Tell mum, she can help protect you at family events. Then make a big announcement after 12 week scan.

Win win! Grin

And congratulations by the way

slithytove · 09/04/2014 12:02

perhaps I was so excited about announcing DS, not just because of our loss and cos it was at the wedding, but also being able to say well he is due in 3 months, and knowing we had kept it a secret for so long was great!

sweetheart · 09/04/2014 12:03

Marie, it sounds like you have already decided what you want to do and haven't given much consideration for what your dh wants. I feel quite sorry for your dh.

hm32 · 09/04/2014 12:03

Just say you are ttc and because you could be pg at any time, don't want to drink just in case. That's the hen night covered. Depends how sick you get though - if you get really sick, you might not be able to go, and will just have to say you're unwell.

Cigarettesandsmirnoff · 09/04/2014 12:05

squiz believe me - if I would have been able to keep it from mil, I would have. She is a bullying horrible old crow.

It just wouldn't have been fair on dp it to have not shared his news with mummy dearest when I had.

Now - me deciding that mil would not be allowed at the hospital while I was giving birth after SIL filling me in on her past behaviour with hers, was a fucking battle royale! Honest to god that woman thought she had more claim on my unborn baby that I did. Angry

Martie1 · 09/04/2014 17:16

wow i think i opened a can of worms. thanks for all your views, i can appreciate the angle of everyone on here. i think very much that this decision is specific to each pregnancy. i know for sure im telling my mother at easter, largely due to her reassurance and advice. i have stupidly never asked her much about her 4 pregnancies but i know she has at least had one mc. i am looking into an early scan, and if that were fine I think i would then be content to tell mil and fil too after the early scan, about 8 weeks which would be the end of the month. as for everyone else im still mulling over it and taking on board everything that has been said here. im thinking i could do a good bit of bluffing re drinking & hen parties since my sil knows we've been ttc.

Again thanks so much for all your advice, and congratulations. Congrats to all you mummies to be also. Smile

OP posts:
Martie1 · 09/04/2014 17:31

sweetheart, ive already said, if you read my posts that I have a lot going on in my life and my families life at the moment. more than i care to share or would share since it could identify me. to pass such comments as 'i feel quite sorry for your dh' is just horrible. If you have read my previous posts i have a number of times explained dh's views, if i thought nothing of his views i would never have even posted on here just gone ahead with my initial thoughts. his views are the most important to me, but i don't think he quite understands my nerves, or can be quite dismissive of them in an, theres no need to worry, way. none of this is simple. My views of DH's mother, her story telling and news spreading are shared by my DH also her complaining of finding out pregnancies too early. He does not just agree with me on this, but comments on it also.

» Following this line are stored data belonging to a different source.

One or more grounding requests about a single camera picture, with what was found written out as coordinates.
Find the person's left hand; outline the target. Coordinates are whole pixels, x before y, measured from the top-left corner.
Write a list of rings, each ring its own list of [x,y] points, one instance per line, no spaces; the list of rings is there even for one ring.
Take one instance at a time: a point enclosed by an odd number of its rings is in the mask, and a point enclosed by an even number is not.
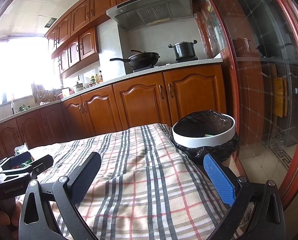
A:
[[[16,202],[15,209],[11,217],[9,217],[5,212],[0,211],[0,225],[8,226],[12,224],[15,229],[11,232],[12,239],[19,239],[19,220],[20,213],[22,209],[22,204],[20,202]]]

Hence he wants to wait to 12 weeks to tell everyone. My dh's lack of information on pregnancies (he will not even pick up an infant!) and dismissiveness (in his own caring way) do not encourage me to keep this from my mother.

thank you to all those who were kind in tone regardless if they were disagreeing with me. No i haven't made up my mind, otherwise i would never have posted this. I am in a quandry and have no intention of telling anyone for at least another few weeks if not longer.

OP posts:
Minnieisthedevilmouse · 09/04/2014 18:51

Having had two successful pregs and one not (11 wks) don't tell anyone before the scan.

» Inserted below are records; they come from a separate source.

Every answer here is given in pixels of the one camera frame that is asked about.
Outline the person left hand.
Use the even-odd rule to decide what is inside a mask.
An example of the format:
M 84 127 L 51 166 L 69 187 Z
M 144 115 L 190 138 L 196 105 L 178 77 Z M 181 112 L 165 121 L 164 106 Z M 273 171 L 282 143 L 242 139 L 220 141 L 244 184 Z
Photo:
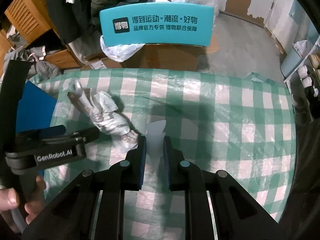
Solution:
M 36 187 L 29 202 L 24 205 L 25 211 L 28 214 L 25 221 L 30 224 L 32 220 L 44 209 L 44 190 L 46 183 L 44 179 L 38 175 L 36 177 Z M 14 233 L 20 233 L 17 225 L 13 221 L 11 211 L 19 206 L 19 196 L 14 188 L 1 189 L 1 216 L 4 221 L 10 226 Z

Your gp might do what mine did and say "we used to call this a missed period". It was a woman.

This bubble is bliss. It's hope. Keep it yours and dh til able. It's so very precious.

zippey · 10/04/2014 08:53

Tell everyone at the same time, at 12 weeks.

Throw your family off the scent by having some alcohol when you meet them. (You said your sis will guess when you refuse to drink) Half a glass of wine won't do any harm.

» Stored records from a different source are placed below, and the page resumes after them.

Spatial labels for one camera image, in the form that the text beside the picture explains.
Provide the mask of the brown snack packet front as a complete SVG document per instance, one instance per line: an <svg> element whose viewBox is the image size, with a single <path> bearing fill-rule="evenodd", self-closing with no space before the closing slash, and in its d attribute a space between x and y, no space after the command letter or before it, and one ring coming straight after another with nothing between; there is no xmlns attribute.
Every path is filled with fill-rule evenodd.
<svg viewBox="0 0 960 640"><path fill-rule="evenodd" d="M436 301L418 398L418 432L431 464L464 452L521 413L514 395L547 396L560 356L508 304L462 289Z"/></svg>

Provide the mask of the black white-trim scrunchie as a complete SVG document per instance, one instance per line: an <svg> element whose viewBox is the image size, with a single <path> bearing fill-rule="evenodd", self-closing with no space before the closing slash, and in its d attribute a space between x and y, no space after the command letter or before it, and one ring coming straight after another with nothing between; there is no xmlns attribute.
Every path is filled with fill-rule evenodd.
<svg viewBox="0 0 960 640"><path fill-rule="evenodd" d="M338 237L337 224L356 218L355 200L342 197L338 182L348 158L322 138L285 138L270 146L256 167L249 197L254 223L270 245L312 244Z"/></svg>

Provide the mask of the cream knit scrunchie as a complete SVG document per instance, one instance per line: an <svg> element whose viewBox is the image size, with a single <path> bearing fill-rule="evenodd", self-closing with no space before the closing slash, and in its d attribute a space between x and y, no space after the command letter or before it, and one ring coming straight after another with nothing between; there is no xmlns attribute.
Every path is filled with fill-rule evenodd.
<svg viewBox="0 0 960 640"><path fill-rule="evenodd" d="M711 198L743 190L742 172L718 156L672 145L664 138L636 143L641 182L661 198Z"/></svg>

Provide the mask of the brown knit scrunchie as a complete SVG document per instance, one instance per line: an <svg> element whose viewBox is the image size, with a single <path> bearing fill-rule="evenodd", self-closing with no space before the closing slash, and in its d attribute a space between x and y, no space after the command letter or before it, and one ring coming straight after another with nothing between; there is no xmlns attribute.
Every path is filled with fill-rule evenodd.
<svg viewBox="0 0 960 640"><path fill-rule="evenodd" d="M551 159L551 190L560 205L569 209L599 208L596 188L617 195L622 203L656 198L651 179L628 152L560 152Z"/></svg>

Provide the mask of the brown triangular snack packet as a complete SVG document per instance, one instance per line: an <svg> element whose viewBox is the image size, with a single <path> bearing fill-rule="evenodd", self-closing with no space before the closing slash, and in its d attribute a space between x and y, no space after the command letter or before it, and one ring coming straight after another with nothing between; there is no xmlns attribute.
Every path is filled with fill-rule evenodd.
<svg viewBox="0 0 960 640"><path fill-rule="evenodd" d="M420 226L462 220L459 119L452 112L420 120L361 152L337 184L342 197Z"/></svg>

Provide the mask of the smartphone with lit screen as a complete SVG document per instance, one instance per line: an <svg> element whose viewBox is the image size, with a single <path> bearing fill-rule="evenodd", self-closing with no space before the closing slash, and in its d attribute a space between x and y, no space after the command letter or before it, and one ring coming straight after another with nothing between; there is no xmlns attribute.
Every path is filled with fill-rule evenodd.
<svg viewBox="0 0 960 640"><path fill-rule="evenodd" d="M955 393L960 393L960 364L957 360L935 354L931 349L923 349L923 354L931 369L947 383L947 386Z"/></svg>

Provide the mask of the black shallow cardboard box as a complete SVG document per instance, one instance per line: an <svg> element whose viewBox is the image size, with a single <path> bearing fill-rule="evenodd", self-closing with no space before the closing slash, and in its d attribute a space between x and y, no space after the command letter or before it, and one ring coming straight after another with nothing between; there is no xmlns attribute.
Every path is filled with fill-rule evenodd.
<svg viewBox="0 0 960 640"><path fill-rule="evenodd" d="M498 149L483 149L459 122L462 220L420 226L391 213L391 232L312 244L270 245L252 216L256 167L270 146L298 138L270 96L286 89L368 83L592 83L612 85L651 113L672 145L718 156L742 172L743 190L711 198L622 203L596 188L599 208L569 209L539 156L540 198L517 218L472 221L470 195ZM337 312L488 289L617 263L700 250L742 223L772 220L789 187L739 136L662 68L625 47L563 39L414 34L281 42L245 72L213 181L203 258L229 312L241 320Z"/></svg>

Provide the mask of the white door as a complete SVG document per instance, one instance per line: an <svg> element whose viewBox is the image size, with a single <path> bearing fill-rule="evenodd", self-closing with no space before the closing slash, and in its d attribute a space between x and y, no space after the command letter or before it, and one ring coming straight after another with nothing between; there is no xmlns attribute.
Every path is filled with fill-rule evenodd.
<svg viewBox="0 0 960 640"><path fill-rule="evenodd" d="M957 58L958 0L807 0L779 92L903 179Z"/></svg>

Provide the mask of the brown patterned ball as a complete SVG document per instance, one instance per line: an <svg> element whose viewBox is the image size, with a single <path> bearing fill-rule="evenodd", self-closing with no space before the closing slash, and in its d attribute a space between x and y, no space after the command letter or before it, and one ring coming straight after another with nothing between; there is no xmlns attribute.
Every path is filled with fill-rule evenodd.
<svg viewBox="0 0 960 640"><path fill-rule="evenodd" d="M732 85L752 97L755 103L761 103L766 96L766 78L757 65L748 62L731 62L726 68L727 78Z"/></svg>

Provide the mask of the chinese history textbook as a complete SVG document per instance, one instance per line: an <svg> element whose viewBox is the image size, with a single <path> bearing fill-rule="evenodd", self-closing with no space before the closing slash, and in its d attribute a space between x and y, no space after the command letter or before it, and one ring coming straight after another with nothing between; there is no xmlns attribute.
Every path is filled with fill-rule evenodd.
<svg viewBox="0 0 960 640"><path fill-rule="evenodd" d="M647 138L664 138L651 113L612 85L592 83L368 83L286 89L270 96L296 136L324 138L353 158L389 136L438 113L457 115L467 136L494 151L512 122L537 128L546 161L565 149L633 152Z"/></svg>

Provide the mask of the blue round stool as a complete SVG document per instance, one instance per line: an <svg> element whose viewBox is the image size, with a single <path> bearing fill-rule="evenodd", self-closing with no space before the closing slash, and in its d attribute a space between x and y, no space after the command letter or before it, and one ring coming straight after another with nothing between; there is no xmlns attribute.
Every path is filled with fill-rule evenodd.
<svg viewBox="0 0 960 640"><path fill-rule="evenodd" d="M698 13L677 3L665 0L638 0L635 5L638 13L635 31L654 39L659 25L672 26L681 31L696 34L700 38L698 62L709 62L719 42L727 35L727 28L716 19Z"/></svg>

mynameisnotmichaelcaine · 10/04/2014 09:00

Hmmm. I have two sons. It really hurts me to think that I might well be considered a secondary grandparent from before the baby is even born!

Roseandmabelshouse · 10/04/2014 09:37

I don't think it's a personal thing. But I can't trust my mil to be as discrete as my mother. It's not that I see her as a secondary grandparent, but clearly the bond and trust with my mother is different. As it turned out my mum kept it secret and my mil didn't.

It's a shame that my mil couldn't keep the secret. It just means she will wait even longer next time.

squizita · 10/04/2014 09:57

mynameisnotmichaelcaine not a secondary grandparent at all: but if you had a daughter, would you not want to be there to support her medical needs (as many women have - sickness, risk of miscarriage, if she has a weird bleed etc') in the first 12 weeks? In a way that is actually quite separate from the baby his/herself- she wouldn't just be an incubator, but a woman going through a time of delicate heath changes (or brutal ones if she gets sickness badly).
Your sons will be emotionally invested - however won't be going through that and though I am sure they will love their DP/DWs, only another woman who is very close (ie a mum/sister who has had a child) would be able to support with that "TMI" stuff. Try asking a man "is this feeling in my uterus normal?" or showing him a discharge... unless he's a medic he won't be able to reassure with more than platitudes and some women need more than that.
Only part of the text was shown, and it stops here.